*Problem requirements:* Set down all of the data exactly. Pictures stay out of the copy.

*Supplied information:*

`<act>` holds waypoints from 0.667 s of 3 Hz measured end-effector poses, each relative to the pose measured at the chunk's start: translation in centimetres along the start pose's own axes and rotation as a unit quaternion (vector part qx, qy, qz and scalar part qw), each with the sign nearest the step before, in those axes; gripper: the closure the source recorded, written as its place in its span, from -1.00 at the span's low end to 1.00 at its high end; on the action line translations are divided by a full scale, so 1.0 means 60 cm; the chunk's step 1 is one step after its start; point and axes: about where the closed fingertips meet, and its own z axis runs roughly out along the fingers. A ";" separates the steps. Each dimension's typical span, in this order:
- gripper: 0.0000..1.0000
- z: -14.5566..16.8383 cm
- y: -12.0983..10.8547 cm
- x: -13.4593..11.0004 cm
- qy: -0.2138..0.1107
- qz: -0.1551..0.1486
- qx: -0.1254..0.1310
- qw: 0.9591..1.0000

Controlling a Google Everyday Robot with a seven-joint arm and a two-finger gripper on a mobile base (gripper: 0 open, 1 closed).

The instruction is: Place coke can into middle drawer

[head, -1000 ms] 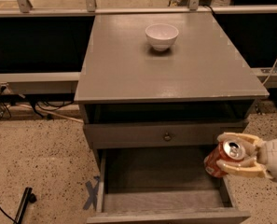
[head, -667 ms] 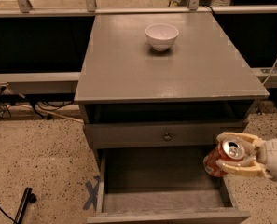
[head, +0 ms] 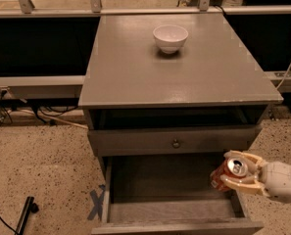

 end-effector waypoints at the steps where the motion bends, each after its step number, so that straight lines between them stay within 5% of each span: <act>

*Written answer:*
`<act>` holds waypoints from 0.667 s of 3 Hz measured end-effector poses, each relative to the pose measured at the chunk's start: translation in centimetres along the start pose's own axes and rotation as a unit quaternion (vector part qx, qy, qz and scalar part qw), each with the sign nearest the step before, in those axes; gripper: the closure the source recorded, written as its place in its span, from -1.00 at the span's low end to 1.00 at its high end; on the action line translations are divided by a full scale, so 1.0 means 60 cm; the chunk's step 1 is one step after its start; point and axes: about where the closed fingertips meet, and its own z axis runs roughly out along the fingers. A ";" separates the steps. Each dimension's typical span, in this order:
- gripper: 0.0000..1.0000
- z: -14.5566..16.8383 cm
- y: -12.0983..10.8547 cm
- x: -13.4593..11.0004 cm
- qy: -0.2138..0.1107
- qz: -0.1551..0.1486
- qx: -0.1254..0.1310
- qw: 0.9591..1.0000

Controlling a Google Everyday Robot with a seven-joint arm and a two-finger gripper on a mobile base (gripper: 0 open, 1 closed).

The instruction is: Place coke can into middle drawer

[head, -1000 ms] 
[head, -667 ms] 
[head, +0 ms] 

 end-effector waypoints at the steps where the motion bends, each after its step number, so that straight lines between them stay within 5% of each span: <act>

This output requires no further additions.